La FIFA impuso descansos obligatorios en el minuto 22 de cada tiempo que transformaron los partidos en cuatro cuartos al estilo de la NFL o la NBA. La decisión desató la furia de los espectadores por los cortes de transmisión y abrió un feroz debate sobre la pérdida de la esencia del juego.
Las pausas de hidratación obligatorias impuestas por la FIFA están transformando por completo la experiencia de ver la Copa del Mundo y desataron una fuerte polémica global. Lo que inicialmente se justificaba como una medida de salud para los futbolistas, terminó dividiendo los partidos en «cuatro periodos», asemejándose al formato puramente comercial de ligas estadounidenses como la NFL o la NBA. Esta polémica decisión abrió una nueva y jugosa ventana publicitaria para las cadenas de televisión, pero provocó la indignación masiva de los espectadores, especialmente de aquellos que siguen el torneo a través de la pantalla.
Históricamente, estos paréntesis solo se activaban cuando las condiciones atmosféricas eran extremas y ponían en riesgo a los atletas. Sin embargo, la nueva normativa de la FIFA estipuló su obligatoriedad en torno al minuto 22 de cada tiempo, sin importar el clima. La prueba de este cambio de criterio se dio en el partido inaugural en Ciudad de México, donde el árbitro detuvo el juego a pesar de que la temperatura era de unos muy amigables 24 grados centígrados, dejando en evidencia que la prioridad del entretiempo obligatorio responde a factores comerciales.

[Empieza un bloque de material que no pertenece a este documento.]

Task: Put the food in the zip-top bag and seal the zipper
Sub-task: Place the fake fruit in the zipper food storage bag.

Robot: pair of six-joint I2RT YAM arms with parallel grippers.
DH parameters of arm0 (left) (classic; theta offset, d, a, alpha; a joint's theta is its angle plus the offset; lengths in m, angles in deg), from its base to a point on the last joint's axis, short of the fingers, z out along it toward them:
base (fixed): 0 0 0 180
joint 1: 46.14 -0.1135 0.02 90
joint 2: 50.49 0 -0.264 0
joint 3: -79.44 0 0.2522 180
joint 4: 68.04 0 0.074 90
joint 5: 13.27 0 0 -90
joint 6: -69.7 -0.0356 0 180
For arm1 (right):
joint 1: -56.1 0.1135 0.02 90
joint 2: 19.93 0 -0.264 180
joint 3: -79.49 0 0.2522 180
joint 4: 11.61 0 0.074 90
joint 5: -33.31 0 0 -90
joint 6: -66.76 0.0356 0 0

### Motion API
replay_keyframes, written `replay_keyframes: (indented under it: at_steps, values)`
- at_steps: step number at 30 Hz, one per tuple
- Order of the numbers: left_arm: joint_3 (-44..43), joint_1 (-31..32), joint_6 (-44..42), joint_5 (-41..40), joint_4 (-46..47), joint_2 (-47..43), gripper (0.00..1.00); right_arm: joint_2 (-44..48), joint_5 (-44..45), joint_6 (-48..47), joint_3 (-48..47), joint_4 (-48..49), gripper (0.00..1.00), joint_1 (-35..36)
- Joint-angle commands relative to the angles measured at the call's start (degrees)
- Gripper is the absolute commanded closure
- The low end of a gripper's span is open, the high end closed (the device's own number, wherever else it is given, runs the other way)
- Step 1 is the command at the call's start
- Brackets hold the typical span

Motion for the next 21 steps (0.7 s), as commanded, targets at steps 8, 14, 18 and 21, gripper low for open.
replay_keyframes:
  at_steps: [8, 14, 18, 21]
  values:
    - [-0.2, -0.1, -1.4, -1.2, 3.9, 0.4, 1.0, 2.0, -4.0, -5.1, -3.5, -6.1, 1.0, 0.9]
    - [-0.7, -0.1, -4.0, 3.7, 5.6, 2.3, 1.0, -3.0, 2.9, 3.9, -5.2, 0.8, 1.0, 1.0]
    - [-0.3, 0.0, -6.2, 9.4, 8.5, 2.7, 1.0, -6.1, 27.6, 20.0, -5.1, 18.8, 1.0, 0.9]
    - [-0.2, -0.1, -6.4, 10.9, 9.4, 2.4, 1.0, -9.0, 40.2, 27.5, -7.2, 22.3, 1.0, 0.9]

Aplicar estas pausas de manera automática y sin una justificación climática real —como sí ocurre válidamente ante temperaturas extremas— atenta de forma directa contra el espectáculo. El fútbol es un deporte que se caracteriza y se disfruta por su dinámica y su ritmo alto; interrumpir el juego por decreto corta el envión de los equipos, enfría los partidos y rompe la fluidez natural de una competencia que siempre se vivió sin más pausa que el entretiempo.
Esta postura coincide plenamente con la dura crítica que lanzó el histórico entrenador alemán Jürgen Klopp, quien no se guardó nada al analizar este nuevo escenario. “Esto es el fútbol siendo tomado como rehén por ejecutivos en oficinas con aire acondicionado. Estos supuestos ‘descansos por el calor’ nos los vendieron como un escudo para el bienestar de los jugadores, una noble espada contra el calor. ¿Pero en realidad? No es más que una jaula dorada construida para patrocinadores”, sentenció con dureza el ex DT del Liverpool.
Klopp apuntó directamente contra la interrupción de los partidos en función de las pautas comerciales que ahora parecen digitar las transmisiones. “Un partido de la Copa del Mundo debería fluir como un río. En cambio, estamos construyendo presas en medio de él para que los comerciales puedan pasar. La Copa del Mundo es la catedral del fútbol. Sin embargo, a veces da la sensación de que la hemos convertido en un centro comercial donde la caja registradora recibe más respeto que el propio partido. Si este es el futuro, el fútbol se está convirtiendo en la interrupción entre los anuncios”, concluyó de manera tajante.
En medio de este escenario, la cadena Telemundo se convirtió en la gran excepción en territorio norteamericano al decidir de forma institucional no vender bloques de anuncios durante estas dos pausas forzosas. Esta postura, que fue celebrada de forma masiva por los usuarios en las redes sociales, provocó que miles de espectadores migren hacia su sintonía para evitar los groseros errores de sincronía de otros canales, que muchas veces regresan de las tandas publicitarias varios segundos después de que el árbitro ya reanudó el juego.